A graphene-based broadband optical modulator

Abstract

Integrated optical modulators with high modulation speed, small footprint and large optical bandwidth are poised to be the enabling devices for on-chip optical interconnects^1,2. Semiconductor modulators have therefore been heavily researched over the past few years. However, the device footprint of silicon-based modulators is of the order of millimetres, owing to its weak electro-optical properties³. Germanium and compound semiconductors, on the other hand, face the major challenge of integration with existing silicon electronics and photonics platforms^4,5,6. Integrating silicon modulators with high-quality-factor optical resonators increases the modulation strength, but these devices suffer from intrinsic narrow bandwidth and require sophisticated optical design; they also have stringent fabrication requirements and limited temperature tolerances⁷. Finding a complementary metal-oxide-semiconductor (CMOS)-compatible material with adequate modulation speed and strength has therefore become a task of not only scientific interest, but also industrial importance.
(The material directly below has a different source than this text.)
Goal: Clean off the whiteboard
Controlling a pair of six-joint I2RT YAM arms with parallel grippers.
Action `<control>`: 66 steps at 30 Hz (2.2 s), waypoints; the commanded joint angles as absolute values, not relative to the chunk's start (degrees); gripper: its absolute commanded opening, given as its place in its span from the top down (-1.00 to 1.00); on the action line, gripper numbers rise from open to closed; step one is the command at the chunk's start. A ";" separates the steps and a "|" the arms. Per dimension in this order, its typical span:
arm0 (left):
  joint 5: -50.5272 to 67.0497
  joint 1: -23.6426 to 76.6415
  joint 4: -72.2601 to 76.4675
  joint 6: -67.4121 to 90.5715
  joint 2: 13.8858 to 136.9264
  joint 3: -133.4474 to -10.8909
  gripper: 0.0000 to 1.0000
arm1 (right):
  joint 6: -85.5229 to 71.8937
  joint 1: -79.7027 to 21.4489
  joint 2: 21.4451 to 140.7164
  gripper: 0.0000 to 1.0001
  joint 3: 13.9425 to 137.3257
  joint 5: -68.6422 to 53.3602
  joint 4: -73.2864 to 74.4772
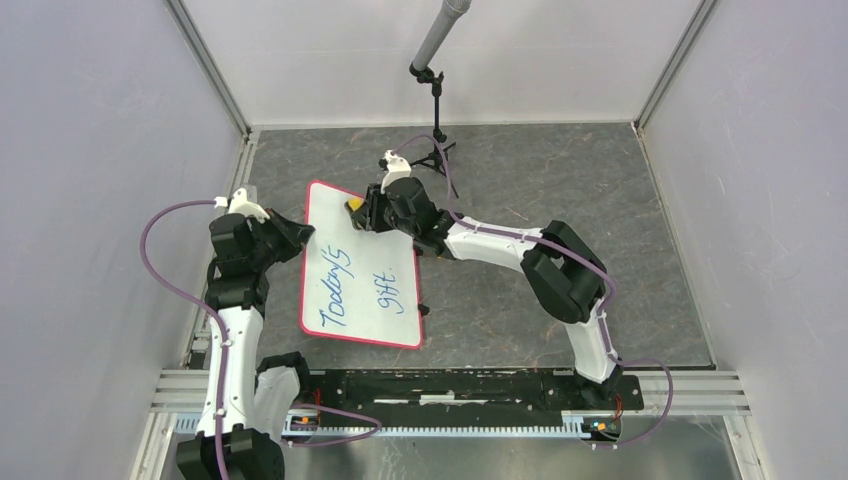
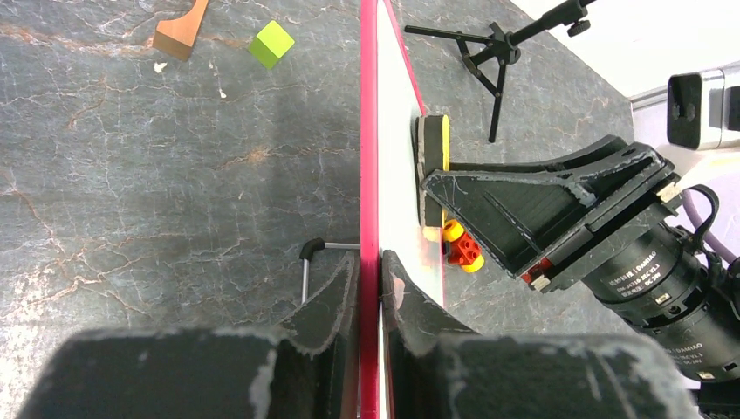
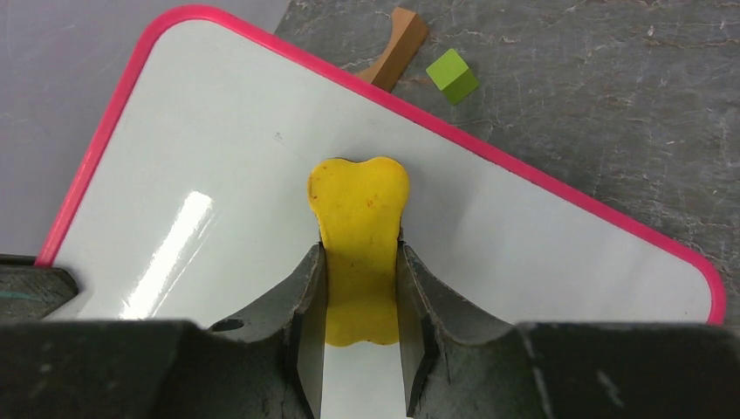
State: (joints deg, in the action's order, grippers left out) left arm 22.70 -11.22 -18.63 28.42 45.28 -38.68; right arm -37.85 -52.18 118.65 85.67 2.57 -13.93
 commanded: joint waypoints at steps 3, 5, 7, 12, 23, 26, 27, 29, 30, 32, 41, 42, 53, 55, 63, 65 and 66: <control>25.45 -10.55 -16.70 29.53 45.48 -38.76 0.95 | -34.98 -57.28 116.63 0.46 82.07 1.63 -7.18; 25.47 -10.57 -16.70 29.44 45.44 -38.79 0.95 | -34.47 -58.83 115.31 0.46 82.09 1.91 -7.28; 25.42 -10.55 -16.70 29.40 45.43 -38.80 0.95 | -34.05 -60.35 113.91 0.46 81.96 1.87 -7.47; 25.29 -10.55 -16.70 29.43 45.87 -38.87 0.95 | -33.04 -63.98 111.87 0.46 82.15 2.28 -7.90; 25.30 -10.57 -16.79 29.35 45.26 -38.67 0.95 | -30.05 -67.12 113.55 0.46 85.62 3.71 -6.26; 25.40 -10.54 -16.78 29.28 45.18 -38.66 0.95 | -29.27 -66.58 113.37 0.46 84.11 5.42 -5.74; 25.48 -10.55 -16.72 29.29 45.18 -38.63 0.95 | -29.32 -66.14 113.15 0.46 82.88 5.31 -6.20; 25.49 -10.55 -16.69 29.40 45.09 -38.61 0.95 | -30.17 -65.00 112.68 0.45 80.36 4.69 -7.55; 25.49 -10.55 -16.70 29.42 45.09 -38.61 0.95 | -30.68 -64.47 112.47 0.46 79.11 4.25 -8.19; 25.62 -10.54 -16.71 29.43 44.95 -38.62 0.95 | -31.37 -63.04 112.00 0.46 76.40 3.98 -9.23; 25.66 -10.57 -16.70 29.53 44.98 -38.60 0.95 | -33.01 -59.89 110.04 0.46 69.64 4.19 -10.89; 25.66 -10.55 -16.69 29.53 44.94 -38.61 0.95 | -33.12 -59.94 109.95 0.46 69.76 3.84 -10.89; 25.67 -10.50 -16.70 29.51 44.88 -38.52 0.95 | -31.30 -68.25 112.17 0.46 84.74 4.56 -6.17; 25.60 -10.50 -16.70 29.46 44.72 -38.56 0.95 | -29.88 -69.68 113.94 0.46 88.27 4.59 -4.35; 25.62 -10.55 -16.83 29.41 44.43 -38.51 0.95 | -27.23 -69.96 114.43 0.46 86.09 6.20 -3.15; 25.60 -10.55 -16.74 29.40 44.28 -38.43 0.96 | -28.00 -67.97 112.96 0.46 82.38 5.74 -4.86; 25.58 -10.56 -16.79 29.39 44.22 -38.42 0.95 | -28.89 -66.84 111.91 0.46 79.77 5.19 -6.31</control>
Here we experimentally demonstrate a broadband, high-speed, waveguide-integrated electroabsorption modulator based on monolayer graphene. By electrically tuning the Fermi level of the graphene sheet, we demonstrate modulation of the guided light at frequencies over 1 GHz, together with a broad operation spectrum that ranges from 1.35 to 1.6 µm under ambient conditions. The high modulation efficiency of graphene results in an active device area of merely 25 µm², which is among the smallest to date. This graphene-based optical modulation mechanism, with combined advantages of compact footprint, low operation voltage and ultrafast modulation speed across a broad range of wavelengths, can enable novel architectures for on-chip optical communications.

Main

Graphene, a single sheet of carbon atoms in a hexagonal lattice, has attracted great interest because of its exceptional electrical and optical properties^{8,9,10,11,12,13}. Graphene couples strongly to light, which enables observation of monolayer graphene under an optical microscope with the naked eye. A pristine graphene monolayer has a constant absorption of πα = 2.3% across the infrared and visible range, where α is the fine-structure constant (e²/c, where e is the electronic charge, is Planck’s constant divided by 2π, and c the velocity of light). Moreover, the broad optical absorption in graphene can be controlled through electrical gating: by shifting the electronic Fermi level, one can controllably change graphene’s optical transitions^14,15. The strong electroabsorption effect, which has not yet been observed in bulk materials, originates from graphene’s unique electronic structure and its two-dimensional character. It implies that graphene has the potential to be used as the active medium in an optical electroabsorption modulator. However, one of the challenges involved in a direct graphene modulator is the limited absorption of a monolayer. This can be overcome by integrating graphene with an optical waveguide, which greatly increases the interaction length through the coupling between the evanescent waves and graphene.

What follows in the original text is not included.